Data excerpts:

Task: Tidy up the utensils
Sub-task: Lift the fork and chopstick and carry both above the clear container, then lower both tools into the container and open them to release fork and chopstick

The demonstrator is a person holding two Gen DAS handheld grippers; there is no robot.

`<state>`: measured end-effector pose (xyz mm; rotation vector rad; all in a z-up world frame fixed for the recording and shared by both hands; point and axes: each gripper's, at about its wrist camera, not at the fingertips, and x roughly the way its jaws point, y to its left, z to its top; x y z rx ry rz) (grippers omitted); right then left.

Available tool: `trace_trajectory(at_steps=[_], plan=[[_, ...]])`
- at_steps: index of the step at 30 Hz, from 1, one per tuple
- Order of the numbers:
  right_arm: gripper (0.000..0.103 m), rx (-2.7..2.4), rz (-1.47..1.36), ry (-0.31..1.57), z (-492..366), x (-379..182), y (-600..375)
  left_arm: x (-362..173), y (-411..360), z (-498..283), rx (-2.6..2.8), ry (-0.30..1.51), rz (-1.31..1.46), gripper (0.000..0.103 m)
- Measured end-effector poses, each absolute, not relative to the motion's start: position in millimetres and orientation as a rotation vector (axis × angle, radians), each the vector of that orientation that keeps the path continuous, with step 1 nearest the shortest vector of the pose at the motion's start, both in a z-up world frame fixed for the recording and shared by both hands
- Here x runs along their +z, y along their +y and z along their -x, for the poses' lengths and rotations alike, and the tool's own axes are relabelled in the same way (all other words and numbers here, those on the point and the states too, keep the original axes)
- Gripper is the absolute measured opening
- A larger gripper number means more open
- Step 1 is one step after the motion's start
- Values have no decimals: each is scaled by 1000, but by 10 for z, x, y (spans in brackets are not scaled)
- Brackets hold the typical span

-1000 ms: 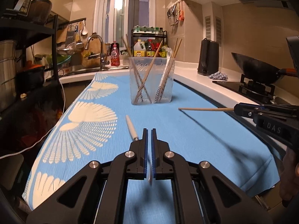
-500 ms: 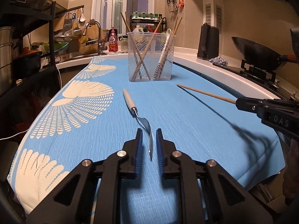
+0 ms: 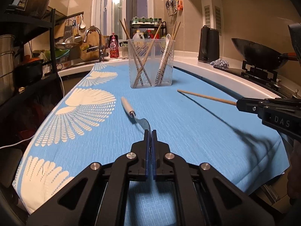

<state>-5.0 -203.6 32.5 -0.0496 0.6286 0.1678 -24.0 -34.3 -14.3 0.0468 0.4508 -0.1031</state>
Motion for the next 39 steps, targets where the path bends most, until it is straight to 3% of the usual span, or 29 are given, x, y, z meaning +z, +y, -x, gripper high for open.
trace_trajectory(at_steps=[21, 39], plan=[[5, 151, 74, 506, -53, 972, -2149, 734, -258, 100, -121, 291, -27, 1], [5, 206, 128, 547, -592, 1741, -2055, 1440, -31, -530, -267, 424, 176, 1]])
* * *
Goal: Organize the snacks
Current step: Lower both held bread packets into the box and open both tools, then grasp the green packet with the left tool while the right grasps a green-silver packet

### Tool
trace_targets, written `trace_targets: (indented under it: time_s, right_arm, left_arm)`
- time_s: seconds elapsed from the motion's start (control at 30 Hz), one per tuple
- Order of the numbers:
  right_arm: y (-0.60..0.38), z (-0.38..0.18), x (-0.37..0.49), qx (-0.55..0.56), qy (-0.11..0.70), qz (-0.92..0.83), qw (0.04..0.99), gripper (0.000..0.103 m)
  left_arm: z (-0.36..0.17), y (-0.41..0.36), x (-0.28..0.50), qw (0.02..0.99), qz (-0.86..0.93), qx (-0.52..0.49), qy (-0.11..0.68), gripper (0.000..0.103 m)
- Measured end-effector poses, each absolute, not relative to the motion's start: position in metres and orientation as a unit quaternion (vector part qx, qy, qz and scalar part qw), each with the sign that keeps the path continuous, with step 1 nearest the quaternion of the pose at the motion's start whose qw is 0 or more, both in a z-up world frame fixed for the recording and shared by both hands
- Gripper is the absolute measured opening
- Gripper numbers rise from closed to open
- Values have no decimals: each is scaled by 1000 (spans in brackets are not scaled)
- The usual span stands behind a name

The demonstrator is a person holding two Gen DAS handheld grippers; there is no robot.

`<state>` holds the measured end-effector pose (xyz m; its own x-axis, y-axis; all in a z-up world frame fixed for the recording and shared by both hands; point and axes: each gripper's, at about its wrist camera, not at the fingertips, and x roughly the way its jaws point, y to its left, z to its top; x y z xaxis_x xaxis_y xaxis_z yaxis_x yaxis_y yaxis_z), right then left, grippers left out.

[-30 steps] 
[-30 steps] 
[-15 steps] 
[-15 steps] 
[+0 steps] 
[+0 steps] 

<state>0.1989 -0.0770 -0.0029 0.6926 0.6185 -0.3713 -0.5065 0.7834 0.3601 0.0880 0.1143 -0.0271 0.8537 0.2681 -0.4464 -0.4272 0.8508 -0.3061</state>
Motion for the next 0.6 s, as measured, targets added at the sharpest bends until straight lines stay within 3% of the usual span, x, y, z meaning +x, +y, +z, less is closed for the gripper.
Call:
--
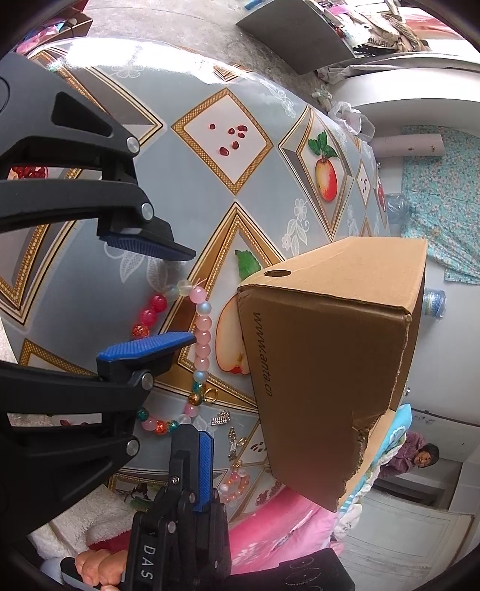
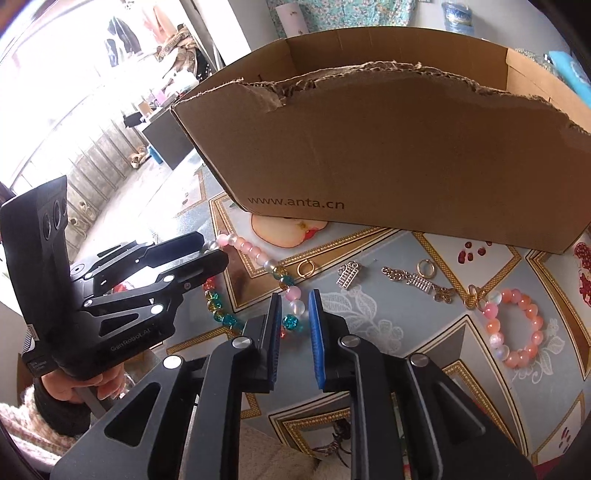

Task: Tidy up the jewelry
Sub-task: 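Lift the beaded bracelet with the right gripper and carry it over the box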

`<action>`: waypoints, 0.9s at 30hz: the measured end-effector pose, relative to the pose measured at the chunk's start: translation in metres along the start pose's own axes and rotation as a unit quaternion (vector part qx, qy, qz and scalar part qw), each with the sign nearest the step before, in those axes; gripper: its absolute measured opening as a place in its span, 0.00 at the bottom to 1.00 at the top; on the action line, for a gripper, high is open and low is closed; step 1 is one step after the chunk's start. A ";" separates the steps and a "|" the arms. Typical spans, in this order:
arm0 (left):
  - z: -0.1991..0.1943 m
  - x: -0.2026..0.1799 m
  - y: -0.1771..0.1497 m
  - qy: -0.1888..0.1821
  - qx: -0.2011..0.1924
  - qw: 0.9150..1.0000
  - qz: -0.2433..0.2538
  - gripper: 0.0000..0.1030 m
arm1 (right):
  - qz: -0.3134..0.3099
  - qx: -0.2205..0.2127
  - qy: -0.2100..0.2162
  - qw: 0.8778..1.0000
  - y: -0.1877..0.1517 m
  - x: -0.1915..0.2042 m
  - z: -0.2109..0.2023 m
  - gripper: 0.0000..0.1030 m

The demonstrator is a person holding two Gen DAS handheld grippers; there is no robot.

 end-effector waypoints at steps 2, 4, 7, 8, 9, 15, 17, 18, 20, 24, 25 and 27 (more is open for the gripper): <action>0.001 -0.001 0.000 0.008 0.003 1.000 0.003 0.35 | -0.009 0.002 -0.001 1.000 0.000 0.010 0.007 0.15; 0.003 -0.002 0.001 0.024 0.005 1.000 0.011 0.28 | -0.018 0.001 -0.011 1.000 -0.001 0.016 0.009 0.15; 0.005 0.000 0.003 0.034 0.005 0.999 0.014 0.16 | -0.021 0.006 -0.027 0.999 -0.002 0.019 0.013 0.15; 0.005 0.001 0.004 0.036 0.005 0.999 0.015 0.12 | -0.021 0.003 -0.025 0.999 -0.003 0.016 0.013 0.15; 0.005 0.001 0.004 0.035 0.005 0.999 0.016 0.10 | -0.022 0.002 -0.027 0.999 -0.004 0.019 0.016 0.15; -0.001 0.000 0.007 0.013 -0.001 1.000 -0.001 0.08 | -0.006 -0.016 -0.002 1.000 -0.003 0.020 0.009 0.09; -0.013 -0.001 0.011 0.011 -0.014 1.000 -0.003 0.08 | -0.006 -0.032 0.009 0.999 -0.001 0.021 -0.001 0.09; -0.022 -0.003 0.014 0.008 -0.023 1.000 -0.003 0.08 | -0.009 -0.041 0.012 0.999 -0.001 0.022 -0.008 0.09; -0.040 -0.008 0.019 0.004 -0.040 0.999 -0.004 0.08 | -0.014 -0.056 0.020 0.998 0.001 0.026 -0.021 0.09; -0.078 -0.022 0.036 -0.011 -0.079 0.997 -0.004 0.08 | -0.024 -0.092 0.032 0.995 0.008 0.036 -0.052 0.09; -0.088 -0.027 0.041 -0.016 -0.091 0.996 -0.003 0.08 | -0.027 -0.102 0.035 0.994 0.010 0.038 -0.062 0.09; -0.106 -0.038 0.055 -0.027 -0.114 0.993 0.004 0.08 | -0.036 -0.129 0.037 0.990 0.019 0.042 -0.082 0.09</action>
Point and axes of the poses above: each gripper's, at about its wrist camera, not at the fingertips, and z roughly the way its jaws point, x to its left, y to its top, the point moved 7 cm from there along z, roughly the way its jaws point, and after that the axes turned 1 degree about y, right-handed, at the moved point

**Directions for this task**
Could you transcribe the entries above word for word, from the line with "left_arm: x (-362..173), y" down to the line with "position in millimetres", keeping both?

**Solution**
  left_arm: x (-362..173), y (-411..360), z (-498..283), rx (-2.6..2.8), ry (-0.30..1.51), rz (-1.31..1.46), gripper (0.000..0.103 m)
- Measured end-effector poses, each absolute, not relative to the motion's start: position in millimetres and orientation as a rotation vector (axis × angle, radians), each the vector of that orientation that keeps the path continuous, with step 1 nearest the shortest vector of the pose at the motion's start, both in a z-up world frame fixed for the recording and shared by both hands

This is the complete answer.